§ **Task directions**
Go through the data and copy each line where the string "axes" appears.

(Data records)
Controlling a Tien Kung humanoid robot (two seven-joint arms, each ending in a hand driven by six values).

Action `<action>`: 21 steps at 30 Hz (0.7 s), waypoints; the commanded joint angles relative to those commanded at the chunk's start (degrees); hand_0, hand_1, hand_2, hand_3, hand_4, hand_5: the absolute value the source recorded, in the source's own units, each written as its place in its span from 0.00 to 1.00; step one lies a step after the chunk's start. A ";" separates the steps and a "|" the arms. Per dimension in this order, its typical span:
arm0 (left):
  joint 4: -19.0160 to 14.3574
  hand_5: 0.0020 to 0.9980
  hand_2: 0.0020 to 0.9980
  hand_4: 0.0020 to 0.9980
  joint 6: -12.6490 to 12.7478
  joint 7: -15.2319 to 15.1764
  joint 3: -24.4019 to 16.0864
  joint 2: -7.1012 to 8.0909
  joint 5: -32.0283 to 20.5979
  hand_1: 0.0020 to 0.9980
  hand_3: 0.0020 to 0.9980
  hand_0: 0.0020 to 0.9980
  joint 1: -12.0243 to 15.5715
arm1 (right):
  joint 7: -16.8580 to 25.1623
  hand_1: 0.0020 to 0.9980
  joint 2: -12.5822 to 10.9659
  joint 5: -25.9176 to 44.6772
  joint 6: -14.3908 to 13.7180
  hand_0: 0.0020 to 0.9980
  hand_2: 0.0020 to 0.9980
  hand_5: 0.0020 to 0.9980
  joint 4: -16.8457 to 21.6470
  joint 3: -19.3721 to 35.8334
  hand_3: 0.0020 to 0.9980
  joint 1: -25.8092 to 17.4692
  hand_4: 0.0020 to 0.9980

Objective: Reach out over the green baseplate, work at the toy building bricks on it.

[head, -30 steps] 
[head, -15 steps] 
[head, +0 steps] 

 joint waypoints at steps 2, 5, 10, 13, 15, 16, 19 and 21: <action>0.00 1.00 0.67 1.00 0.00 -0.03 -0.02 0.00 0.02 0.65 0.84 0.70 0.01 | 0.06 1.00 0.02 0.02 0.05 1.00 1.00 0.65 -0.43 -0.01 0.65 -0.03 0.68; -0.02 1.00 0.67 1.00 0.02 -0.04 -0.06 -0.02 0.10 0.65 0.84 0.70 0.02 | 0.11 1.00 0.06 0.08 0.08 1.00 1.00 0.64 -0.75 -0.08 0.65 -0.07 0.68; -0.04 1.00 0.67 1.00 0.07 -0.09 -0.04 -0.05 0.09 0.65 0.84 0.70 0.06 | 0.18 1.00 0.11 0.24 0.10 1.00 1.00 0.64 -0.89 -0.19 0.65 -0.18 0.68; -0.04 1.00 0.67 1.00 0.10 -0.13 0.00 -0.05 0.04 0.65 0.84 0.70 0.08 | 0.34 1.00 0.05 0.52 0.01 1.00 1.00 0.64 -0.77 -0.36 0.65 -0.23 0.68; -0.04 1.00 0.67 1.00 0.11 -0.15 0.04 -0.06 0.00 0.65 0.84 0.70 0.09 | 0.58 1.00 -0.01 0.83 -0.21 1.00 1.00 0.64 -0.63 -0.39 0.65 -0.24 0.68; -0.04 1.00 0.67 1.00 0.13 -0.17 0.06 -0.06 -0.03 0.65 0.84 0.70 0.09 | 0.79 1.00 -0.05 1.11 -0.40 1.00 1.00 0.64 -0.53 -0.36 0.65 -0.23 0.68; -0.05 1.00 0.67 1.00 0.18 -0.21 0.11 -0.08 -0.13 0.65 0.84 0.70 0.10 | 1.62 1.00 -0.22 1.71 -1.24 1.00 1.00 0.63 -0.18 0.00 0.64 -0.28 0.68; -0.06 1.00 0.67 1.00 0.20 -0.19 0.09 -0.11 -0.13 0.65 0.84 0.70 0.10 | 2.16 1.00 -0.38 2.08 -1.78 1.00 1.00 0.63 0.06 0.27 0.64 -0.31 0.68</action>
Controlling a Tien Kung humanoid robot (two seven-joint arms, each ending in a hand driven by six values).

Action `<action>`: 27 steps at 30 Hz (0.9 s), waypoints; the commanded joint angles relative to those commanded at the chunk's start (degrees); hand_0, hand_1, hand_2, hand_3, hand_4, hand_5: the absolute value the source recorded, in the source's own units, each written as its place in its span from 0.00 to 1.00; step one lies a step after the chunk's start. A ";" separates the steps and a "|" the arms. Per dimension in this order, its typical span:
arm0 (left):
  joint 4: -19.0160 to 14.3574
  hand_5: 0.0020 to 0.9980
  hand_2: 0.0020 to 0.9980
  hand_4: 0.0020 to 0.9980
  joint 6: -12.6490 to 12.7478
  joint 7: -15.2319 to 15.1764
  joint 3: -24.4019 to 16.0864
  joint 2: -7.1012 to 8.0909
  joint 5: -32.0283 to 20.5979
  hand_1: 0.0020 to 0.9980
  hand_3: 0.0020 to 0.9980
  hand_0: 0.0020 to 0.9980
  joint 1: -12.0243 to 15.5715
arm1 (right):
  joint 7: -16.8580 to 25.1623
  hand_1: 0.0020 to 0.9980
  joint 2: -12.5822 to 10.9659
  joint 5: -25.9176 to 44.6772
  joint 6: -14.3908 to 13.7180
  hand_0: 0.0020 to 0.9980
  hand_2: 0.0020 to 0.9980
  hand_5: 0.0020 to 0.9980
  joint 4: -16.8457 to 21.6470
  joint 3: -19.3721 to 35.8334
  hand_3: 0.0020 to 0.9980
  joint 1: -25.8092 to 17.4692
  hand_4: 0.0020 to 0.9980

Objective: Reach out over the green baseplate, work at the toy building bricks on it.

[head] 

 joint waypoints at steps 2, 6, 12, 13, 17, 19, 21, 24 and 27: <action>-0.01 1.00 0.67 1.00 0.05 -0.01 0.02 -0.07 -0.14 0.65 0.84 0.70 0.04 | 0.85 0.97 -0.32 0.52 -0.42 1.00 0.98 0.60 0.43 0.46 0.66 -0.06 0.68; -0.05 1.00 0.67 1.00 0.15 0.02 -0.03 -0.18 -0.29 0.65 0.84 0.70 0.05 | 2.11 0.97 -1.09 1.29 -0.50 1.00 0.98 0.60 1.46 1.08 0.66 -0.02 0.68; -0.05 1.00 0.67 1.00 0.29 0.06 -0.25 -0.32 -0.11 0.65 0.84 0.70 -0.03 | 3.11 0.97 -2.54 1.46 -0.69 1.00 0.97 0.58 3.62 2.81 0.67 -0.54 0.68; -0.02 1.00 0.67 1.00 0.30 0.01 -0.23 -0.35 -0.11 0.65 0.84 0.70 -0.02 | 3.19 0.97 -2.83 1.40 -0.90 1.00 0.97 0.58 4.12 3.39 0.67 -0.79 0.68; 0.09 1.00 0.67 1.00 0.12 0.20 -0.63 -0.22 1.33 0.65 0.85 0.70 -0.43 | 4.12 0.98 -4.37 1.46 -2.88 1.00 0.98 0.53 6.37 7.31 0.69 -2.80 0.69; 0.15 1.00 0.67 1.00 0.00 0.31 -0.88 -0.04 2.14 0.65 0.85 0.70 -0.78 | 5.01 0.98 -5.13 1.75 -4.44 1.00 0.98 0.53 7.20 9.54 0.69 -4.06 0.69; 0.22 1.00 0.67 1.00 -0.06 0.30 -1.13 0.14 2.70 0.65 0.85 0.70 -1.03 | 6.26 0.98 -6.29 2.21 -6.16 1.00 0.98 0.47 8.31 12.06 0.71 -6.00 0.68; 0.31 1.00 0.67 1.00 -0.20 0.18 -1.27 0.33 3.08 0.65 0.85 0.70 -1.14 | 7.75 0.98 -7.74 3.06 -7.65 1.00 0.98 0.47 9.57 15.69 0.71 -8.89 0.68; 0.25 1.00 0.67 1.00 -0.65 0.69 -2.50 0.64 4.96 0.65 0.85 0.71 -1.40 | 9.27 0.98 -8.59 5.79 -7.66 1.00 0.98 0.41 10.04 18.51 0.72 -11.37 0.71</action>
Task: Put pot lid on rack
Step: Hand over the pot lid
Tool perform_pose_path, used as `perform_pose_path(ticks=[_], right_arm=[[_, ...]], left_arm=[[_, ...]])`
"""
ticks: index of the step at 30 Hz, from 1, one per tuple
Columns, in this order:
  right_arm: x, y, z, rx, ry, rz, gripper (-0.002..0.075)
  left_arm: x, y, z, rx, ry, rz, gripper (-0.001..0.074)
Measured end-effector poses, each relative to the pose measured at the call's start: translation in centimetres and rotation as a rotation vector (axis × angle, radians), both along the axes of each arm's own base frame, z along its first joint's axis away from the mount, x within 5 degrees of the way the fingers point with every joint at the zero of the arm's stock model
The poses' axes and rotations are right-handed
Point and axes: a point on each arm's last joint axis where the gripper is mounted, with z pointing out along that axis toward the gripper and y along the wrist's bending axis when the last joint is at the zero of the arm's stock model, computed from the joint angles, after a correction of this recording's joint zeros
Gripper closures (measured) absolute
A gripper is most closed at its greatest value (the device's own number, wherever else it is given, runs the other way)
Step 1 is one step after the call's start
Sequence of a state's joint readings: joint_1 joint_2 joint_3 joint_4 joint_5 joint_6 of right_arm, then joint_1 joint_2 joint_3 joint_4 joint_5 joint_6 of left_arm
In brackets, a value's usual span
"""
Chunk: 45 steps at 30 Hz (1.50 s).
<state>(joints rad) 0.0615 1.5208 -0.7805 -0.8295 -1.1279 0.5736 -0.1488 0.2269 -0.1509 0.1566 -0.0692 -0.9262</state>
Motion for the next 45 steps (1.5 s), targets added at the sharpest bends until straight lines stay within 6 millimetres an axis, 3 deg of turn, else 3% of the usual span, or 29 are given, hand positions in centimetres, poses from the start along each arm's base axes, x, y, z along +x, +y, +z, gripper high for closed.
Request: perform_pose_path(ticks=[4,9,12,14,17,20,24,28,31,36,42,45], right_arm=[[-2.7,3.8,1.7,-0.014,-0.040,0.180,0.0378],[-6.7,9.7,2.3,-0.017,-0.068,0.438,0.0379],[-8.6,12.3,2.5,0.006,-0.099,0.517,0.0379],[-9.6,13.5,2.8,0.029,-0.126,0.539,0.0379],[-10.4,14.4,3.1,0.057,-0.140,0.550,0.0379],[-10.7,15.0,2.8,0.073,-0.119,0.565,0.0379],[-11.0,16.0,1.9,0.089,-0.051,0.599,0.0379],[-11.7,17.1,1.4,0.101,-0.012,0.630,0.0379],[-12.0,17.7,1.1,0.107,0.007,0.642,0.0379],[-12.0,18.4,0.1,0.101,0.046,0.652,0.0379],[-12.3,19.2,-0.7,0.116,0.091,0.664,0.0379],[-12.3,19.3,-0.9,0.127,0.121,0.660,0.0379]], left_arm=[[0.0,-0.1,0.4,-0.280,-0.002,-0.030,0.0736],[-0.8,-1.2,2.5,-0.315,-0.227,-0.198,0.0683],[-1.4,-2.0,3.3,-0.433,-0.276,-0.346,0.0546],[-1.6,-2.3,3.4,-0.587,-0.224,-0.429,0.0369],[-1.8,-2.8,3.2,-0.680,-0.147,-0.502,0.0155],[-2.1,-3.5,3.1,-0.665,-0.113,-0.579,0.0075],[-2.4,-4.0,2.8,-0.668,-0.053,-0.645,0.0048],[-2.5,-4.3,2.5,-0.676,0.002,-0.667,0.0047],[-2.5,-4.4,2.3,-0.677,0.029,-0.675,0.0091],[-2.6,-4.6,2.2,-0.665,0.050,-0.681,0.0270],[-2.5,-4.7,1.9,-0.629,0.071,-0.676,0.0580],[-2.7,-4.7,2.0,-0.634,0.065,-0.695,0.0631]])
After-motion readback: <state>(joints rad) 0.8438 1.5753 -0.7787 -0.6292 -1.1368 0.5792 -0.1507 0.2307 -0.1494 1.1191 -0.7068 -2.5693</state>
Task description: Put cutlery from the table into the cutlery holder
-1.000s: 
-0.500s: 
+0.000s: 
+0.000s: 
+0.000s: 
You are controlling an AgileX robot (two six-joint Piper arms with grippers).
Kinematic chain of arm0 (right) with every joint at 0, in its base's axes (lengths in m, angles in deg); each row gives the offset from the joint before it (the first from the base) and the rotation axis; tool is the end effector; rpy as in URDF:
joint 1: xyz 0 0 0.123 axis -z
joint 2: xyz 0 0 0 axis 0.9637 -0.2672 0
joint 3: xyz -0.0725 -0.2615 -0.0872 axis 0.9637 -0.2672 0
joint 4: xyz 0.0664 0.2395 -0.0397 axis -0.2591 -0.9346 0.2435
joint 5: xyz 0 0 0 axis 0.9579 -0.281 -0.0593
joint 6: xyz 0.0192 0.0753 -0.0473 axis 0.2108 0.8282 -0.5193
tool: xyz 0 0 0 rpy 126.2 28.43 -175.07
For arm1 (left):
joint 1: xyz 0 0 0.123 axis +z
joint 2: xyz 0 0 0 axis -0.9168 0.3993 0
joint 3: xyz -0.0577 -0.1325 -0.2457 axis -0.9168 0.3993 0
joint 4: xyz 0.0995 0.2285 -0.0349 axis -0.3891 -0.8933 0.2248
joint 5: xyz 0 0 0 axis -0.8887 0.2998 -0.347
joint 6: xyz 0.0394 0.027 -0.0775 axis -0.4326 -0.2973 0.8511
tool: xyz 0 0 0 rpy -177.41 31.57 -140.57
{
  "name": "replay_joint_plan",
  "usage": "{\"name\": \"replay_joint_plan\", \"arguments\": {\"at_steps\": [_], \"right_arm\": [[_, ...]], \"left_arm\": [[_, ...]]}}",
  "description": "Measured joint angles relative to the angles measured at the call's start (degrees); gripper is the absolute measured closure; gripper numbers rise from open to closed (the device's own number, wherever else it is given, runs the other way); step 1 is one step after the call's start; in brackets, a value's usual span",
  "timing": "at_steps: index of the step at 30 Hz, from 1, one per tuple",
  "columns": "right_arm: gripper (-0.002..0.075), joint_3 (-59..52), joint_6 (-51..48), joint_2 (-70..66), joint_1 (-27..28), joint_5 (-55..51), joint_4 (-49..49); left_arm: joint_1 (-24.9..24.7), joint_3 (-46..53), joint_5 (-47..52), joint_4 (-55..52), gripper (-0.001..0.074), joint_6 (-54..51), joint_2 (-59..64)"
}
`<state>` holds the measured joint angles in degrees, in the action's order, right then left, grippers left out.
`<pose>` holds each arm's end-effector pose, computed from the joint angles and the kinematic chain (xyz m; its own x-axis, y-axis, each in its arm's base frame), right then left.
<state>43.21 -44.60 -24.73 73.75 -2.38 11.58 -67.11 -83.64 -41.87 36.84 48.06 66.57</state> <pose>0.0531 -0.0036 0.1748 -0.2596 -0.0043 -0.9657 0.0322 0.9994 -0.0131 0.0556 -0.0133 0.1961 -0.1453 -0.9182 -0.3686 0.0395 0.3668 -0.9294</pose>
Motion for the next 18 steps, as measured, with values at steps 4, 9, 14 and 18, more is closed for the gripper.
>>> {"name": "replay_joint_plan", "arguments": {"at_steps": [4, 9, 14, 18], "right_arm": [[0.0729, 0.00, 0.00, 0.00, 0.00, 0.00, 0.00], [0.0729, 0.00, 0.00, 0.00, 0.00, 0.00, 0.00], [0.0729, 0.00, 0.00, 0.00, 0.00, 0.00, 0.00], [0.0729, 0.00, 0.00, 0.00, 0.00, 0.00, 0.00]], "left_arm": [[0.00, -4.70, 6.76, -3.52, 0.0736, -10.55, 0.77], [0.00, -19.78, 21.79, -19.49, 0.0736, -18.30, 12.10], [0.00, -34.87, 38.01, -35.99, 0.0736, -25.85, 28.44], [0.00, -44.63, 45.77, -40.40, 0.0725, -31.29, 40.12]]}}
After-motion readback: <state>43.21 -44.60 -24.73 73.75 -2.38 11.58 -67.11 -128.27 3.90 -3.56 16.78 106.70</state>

§ **Solution**
Measured end-effector poses, each relative to the pose measured at the call's start: translation in centimetres and rotation as a rotation vector (axis × angle, radians), both along the axes of each arm's own base frame, z along its first joint's axis away from the mount, x within 5 degrees of the way the fingers point with every joint at the zero of the arm's stock model
The poses' axes and rotations are right-handed
Point and axes: a point on each arm's last joint axis where the gripper is mounted, with z pointing out along that axis toward the gripper and y along the wrist's bending axis when the last joint is at the zero of the arm's stock model, computed from the joint angles, after a correction of this recording's joint zeros
Motion for the next 45 steps (1.5 s), targets added at the sharpest bends until straight lines stay within 6 millimetres an axis, 3 deg of turn, else 3% of the usual span, or 29 are given, hand positions in centimetres, poses from the start along each arm's base axes, x, y, z along +x, +y, +z, gripper high for closed.
Kinematic chain of arm0 (right) with every joint at 0, in its base's axes (lengths in m, angles in deg); each row gives the offset from the joint before it (the first from the base) and the rotation axis; tool is the end effector; rpy as in URDF:

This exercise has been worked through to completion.